→ Data to examine
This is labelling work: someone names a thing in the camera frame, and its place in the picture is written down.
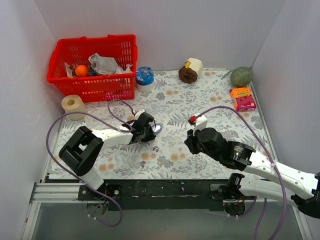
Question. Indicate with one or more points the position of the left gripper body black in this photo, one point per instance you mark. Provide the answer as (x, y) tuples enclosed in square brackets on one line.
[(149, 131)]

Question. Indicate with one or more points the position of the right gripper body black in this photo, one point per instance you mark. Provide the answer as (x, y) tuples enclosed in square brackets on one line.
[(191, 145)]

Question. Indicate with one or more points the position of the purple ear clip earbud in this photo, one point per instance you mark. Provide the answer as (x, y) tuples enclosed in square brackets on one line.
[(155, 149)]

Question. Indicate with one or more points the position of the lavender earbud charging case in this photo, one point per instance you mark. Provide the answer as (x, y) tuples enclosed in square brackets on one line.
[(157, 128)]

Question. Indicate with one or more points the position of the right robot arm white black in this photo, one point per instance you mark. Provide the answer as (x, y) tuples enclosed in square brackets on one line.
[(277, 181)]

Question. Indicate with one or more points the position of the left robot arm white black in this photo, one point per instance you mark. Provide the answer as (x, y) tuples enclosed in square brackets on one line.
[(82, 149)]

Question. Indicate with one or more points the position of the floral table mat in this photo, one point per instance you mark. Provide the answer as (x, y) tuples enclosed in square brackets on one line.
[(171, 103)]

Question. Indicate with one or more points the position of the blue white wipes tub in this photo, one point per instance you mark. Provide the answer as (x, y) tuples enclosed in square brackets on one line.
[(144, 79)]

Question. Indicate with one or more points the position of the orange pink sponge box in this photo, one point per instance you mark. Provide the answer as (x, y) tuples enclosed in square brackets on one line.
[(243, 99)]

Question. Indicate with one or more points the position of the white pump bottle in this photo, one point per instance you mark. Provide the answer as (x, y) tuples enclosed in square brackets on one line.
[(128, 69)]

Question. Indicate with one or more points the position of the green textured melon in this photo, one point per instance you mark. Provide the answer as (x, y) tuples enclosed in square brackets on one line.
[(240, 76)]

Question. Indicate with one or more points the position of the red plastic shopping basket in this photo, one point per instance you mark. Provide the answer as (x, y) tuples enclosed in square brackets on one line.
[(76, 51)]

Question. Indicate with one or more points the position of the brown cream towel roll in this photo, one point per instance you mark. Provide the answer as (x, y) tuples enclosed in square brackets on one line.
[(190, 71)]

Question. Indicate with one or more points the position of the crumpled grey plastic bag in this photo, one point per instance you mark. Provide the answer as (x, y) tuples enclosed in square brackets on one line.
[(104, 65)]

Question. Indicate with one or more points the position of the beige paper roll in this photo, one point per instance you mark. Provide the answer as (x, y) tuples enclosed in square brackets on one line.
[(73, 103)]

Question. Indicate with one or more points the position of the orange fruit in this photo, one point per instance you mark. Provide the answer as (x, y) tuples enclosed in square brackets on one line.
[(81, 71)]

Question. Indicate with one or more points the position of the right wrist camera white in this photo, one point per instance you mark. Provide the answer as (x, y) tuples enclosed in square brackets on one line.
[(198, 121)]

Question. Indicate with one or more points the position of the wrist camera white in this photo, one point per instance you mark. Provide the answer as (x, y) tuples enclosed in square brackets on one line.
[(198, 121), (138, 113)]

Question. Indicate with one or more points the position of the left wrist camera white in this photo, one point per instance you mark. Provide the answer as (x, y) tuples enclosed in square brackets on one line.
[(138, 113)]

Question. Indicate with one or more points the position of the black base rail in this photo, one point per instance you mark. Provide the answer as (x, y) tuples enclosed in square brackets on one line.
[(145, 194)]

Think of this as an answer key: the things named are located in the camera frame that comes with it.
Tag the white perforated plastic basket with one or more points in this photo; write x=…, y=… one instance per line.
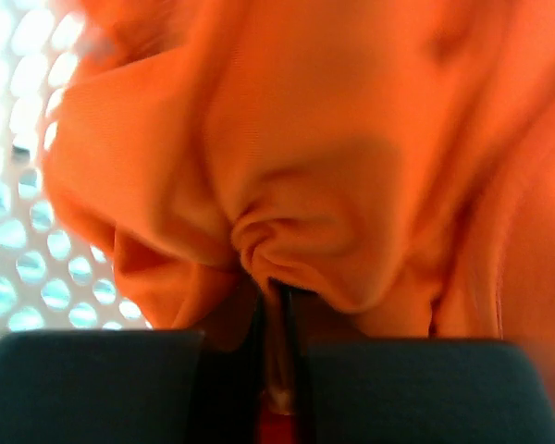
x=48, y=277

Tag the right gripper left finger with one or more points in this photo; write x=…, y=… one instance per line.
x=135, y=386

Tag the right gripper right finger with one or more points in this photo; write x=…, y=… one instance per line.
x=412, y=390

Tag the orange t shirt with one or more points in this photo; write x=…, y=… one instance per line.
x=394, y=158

---

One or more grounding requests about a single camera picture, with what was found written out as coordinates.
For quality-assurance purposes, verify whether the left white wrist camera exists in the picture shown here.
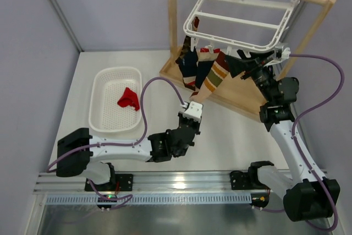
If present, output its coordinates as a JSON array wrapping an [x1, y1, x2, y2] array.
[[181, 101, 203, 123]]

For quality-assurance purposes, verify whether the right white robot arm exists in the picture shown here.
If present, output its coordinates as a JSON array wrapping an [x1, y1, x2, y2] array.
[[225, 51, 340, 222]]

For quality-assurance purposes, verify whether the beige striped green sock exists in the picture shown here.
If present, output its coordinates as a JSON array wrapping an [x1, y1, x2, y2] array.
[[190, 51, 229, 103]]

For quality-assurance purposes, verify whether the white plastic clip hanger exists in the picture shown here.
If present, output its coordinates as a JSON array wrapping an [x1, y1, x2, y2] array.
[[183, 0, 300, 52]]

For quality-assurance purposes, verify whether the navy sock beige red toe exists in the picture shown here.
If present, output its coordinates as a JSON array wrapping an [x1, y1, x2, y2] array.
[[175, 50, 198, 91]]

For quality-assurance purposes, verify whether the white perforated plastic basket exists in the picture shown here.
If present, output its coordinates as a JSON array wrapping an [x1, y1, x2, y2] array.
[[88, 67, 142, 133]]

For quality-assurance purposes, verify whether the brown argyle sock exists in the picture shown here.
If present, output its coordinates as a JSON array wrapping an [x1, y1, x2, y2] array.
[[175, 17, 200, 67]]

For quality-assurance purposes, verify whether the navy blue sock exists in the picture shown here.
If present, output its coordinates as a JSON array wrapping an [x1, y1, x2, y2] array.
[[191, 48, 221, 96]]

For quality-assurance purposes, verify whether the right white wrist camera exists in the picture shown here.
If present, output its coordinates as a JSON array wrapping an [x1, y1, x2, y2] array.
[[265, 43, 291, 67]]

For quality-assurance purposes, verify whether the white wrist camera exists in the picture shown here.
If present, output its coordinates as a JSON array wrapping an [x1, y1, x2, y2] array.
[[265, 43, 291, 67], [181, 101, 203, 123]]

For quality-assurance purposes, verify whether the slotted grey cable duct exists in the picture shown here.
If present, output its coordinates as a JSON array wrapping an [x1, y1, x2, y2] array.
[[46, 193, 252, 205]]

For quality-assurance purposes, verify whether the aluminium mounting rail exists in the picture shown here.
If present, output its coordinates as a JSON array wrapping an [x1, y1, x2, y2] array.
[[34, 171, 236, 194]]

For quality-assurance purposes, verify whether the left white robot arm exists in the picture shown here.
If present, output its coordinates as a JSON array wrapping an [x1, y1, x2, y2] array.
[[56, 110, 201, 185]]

→ Your assignment
Across the entries above, find the lines with the string "frame" and copy them.

→ Answer box
This is labelling work: someone names a thing in the camera frame, and its place in the picture is written down.
Think of this as an answer key: the things named are located in the camera frame that comes with it.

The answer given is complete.